→ Exercise goal:
Print the data below verbatim, minus images.
─── Data block ───
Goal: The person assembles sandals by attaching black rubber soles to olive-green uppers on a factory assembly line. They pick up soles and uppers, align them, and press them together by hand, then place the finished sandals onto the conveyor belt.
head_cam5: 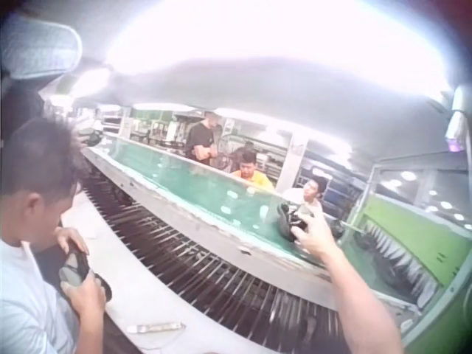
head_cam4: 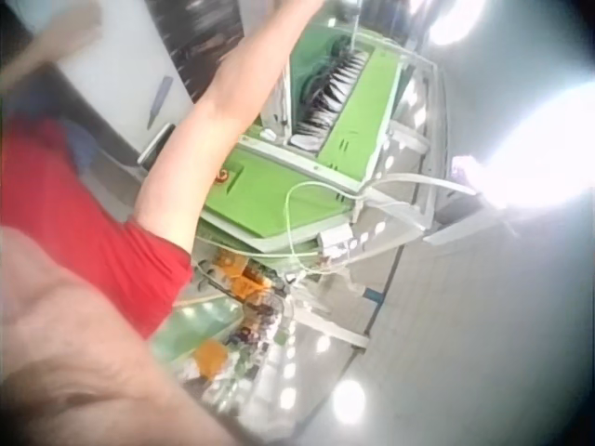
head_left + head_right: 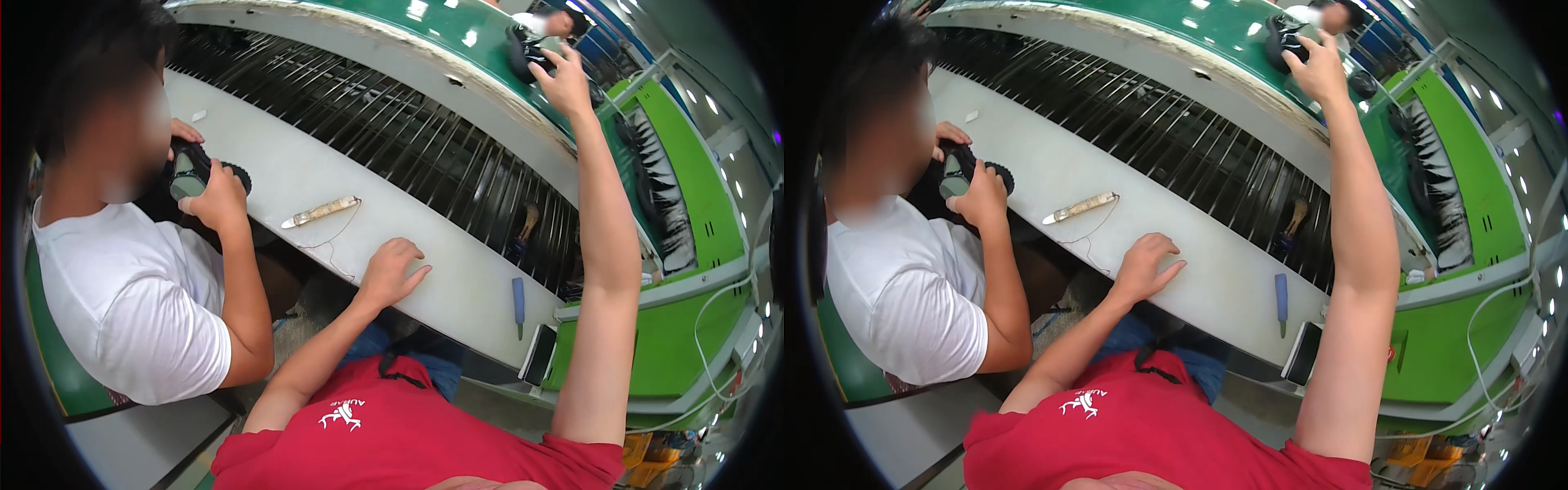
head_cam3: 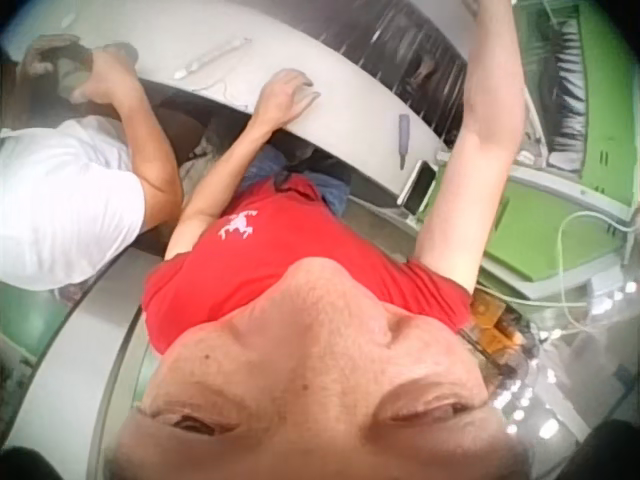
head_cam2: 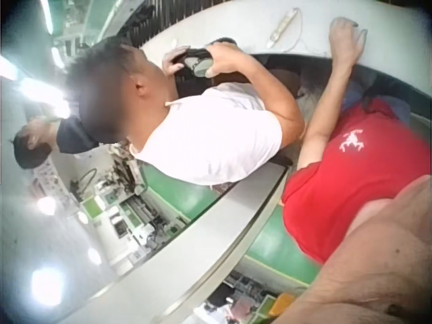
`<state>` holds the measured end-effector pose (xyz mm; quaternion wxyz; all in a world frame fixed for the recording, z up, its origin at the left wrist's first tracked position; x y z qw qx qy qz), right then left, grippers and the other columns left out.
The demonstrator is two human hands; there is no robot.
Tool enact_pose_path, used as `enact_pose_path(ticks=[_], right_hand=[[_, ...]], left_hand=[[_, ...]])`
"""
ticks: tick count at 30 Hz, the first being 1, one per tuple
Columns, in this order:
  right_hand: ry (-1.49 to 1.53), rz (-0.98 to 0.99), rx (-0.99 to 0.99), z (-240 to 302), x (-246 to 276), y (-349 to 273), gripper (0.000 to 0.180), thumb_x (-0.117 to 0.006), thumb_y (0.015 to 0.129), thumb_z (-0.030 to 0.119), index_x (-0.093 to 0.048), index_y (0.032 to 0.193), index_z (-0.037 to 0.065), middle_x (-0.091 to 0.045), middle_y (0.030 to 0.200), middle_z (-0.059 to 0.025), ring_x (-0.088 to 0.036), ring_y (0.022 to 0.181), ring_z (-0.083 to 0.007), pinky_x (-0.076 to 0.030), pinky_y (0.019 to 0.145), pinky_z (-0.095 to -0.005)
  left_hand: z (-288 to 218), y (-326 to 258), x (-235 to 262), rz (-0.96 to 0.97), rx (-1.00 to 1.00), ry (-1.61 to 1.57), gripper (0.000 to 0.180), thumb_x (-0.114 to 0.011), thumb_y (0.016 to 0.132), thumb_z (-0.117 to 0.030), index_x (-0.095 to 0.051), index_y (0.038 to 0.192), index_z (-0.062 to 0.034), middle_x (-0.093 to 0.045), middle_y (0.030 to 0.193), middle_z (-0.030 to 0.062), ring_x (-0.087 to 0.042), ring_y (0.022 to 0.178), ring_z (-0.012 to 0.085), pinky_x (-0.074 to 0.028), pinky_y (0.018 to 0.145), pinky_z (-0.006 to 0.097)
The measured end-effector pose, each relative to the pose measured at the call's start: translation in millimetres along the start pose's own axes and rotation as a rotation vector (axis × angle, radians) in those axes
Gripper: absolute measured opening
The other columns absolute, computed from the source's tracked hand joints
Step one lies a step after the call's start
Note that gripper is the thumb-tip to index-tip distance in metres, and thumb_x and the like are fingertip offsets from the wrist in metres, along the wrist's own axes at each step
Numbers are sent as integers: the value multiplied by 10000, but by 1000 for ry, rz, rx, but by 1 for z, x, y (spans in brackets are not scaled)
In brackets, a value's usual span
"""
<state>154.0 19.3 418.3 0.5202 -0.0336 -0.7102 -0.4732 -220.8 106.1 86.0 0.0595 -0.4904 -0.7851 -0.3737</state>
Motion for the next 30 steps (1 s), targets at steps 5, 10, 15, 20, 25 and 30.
enact_pose_path(ticks=[5,10,15,20,25,30], right_hand=[[271,196,160,8,18,-34,739,-752,1029,537,-571,1640,163,-476,1744,-167,-496,1577,-344,-433,1266,-448],[240,576,-141,-37,117,-24,832,-568,1083,712,-483,1708,169,-441,1776,-110,-415,1630,-295,-335,1339,-471],[20,17,60,18,263,5,809,-377,1171,657,-450,1693,44,-570,1638,-234,-487,1566,-305,-365,1304,-441],[20,603,34,34,247,-39,804,-336,1166,692,-503,1682,97,-415,1789,-126,-343,1662,-285,-232,1369,-399],[82,582,51,53,302,-50,813,-355,1147,712,-516,1674,114,-435,1766,-152,-361,1647,-300,-262,1352,-406],[9,590,27,50,322,-58,810,-407,1127,715,-542,1651,113,-475,1726,-176,-411,1612,-315,-304,1325,-415]], left_hand=[[10,4,1,-85,210,-310,508,-765,1025,-322,-630,1427,-44,-662,1425,218,-637,1354,375,-549,1097,483],[-29,32,-26,-300,424,-1336,941,-377,1146,-701,-36,1791,-106,-174,1804,295,-376,1616,465,-457,1222,649],[-86,72,-44,-171,449,-1534,1076,-305,1097,-813,79,1776,-71,-116,1794,330,-376,1594,522,-504,1175,734],[-112,68,-85,-85,497,-1579,1082,-303,1096,-815,79,1777,-67,-106,1797,333,-354,1608,520,-480,1190,735],[-116,82,-100,-128,483,-1584,1127,-297,1080,-843,94,1773,-45,-78,1807,334,-298,1633,529,-441,1211,738],[-102,85,-125,-135,552,-1494,1193,-318,1063,-865,98,1758,10,-70,1806,343,-287,1635,536,-447,1211,723]])
Point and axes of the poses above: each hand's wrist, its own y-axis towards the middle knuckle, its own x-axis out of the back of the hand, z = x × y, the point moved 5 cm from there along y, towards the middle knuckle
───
→ Finished exercise:
Goal: The person assembles sandals by attaching black rubber soles to olive-green uppers on a factory assembly line. They pick up soles and uppers, align them, and press them together by hand, then place the finished sandals onto the conveyor belt.
head_cam5: 
head_cam4: 
head_left + head_right: 
head_cam3: 
head_cam2: 
`<state>` holds the measured end-effector pose (xyz mm; quaternion wxyz; all in a world frame fixed for the recording, z up, its origin at the left wrist's first tracked position; x y z qw qx qy qz), right then left, grippers and the other columns left out.
The demonstrator is two human hands; there is no robot.
Tool enact_pose_path, used as `enact_pose_path(ticks=[_], right_hand=[[_, ...]], left_hand=[[_, ...]])`
"""
ticks: tick count at 30 Hz, the first being 1, one per tuple
Columns, in this order:
  right_hand: ry (-1.49 to 1.53), rz (-0.98 to 0.99), rx (-0.99 to 0.99), z (-240 to 302), x (-246 to 276), y (-349 to 273), gripper (0.000 to 0.180), thumb_x (-0.117 to 0.006), thumb_y (0.015 to 0.129), thumb_z (-0.030 to 0.119), index_x (-0.093 to 0.048), index_y (0.032 to 0.193), index_z (-0.037 to 0.065), middle_x (-0.091 to 0.045), middle_y (0.030 to 0.200), middle_z (-0.059 to 0.025), ring_x (-0.088 to 0.036), ring_y (0.022 to 0.181), ring_z (-0.083 to 0.007), pinky_x (-0.076 to 0.030), pinky_y (0.019 to 0.145), pinky_z (-0.095 to -0.005)
  left_hand: z (-288 to 218), y (-326 to 258), x (-235 to 262), rz (-0.96 to 0.97), rx (-1.00 to 1.00), ry (-1.61 to 1.57), gripper (0.000 to 0.180), thumb_x (-0.114 to 0.011), thumb_y (0.016 to 0.132), thumb_z (-0.117 to 0.030), index_x (-0.095 to 0.051), index_y (0.038 to 0.192), index_z (-0.062 to 0.034), middle_x (-0.093 to 0.045), middle_y (0.030 to 0.193), middle_z (-0.030 to 0.062), ring_x (-0.087 to 0.042), ring_y (0.022 to 0.178), ring_z (-0.012 to 0.085), pinky_x (-0.074 to 0.028), pinky_y (0.018 to 0.145), pinky_z (-0.006 to 0.097)
The measured end-effector pose, each relative to the pose measured at the call's start: translation in millimetres along the start pose's own axes and rotation as a rotation vector (axis × angle, radians) in those axes
Gripper: absolute measured opening
The other columns absolute, computed from the source's tracked hand joints
Step one lies a step after the call's start
Note that gripper is the thumb-tip to index-tip distance in metres, and thumb_x and the like are fingertip offsets from the wrist in metres, along the wrist's own axes at each step
Numbers are sent as integers: the value multiplied by 10000, but by 1000 for ry, rz, rx, but by 1 for z, x, y (spans in brackets are not scaled)
In brackets, a value's usual span
"""
<state>154.0 19.3 418.3 0.5202 -0.0336 -0.7102 -0.4732 -220.8 106.1 86.0 0.0595 -0.4904 -0.7851 -0.3737</state>
Motion for the next 30 steps (1 s), targets at steps 5, 10, 15, 20, 25 and 30.
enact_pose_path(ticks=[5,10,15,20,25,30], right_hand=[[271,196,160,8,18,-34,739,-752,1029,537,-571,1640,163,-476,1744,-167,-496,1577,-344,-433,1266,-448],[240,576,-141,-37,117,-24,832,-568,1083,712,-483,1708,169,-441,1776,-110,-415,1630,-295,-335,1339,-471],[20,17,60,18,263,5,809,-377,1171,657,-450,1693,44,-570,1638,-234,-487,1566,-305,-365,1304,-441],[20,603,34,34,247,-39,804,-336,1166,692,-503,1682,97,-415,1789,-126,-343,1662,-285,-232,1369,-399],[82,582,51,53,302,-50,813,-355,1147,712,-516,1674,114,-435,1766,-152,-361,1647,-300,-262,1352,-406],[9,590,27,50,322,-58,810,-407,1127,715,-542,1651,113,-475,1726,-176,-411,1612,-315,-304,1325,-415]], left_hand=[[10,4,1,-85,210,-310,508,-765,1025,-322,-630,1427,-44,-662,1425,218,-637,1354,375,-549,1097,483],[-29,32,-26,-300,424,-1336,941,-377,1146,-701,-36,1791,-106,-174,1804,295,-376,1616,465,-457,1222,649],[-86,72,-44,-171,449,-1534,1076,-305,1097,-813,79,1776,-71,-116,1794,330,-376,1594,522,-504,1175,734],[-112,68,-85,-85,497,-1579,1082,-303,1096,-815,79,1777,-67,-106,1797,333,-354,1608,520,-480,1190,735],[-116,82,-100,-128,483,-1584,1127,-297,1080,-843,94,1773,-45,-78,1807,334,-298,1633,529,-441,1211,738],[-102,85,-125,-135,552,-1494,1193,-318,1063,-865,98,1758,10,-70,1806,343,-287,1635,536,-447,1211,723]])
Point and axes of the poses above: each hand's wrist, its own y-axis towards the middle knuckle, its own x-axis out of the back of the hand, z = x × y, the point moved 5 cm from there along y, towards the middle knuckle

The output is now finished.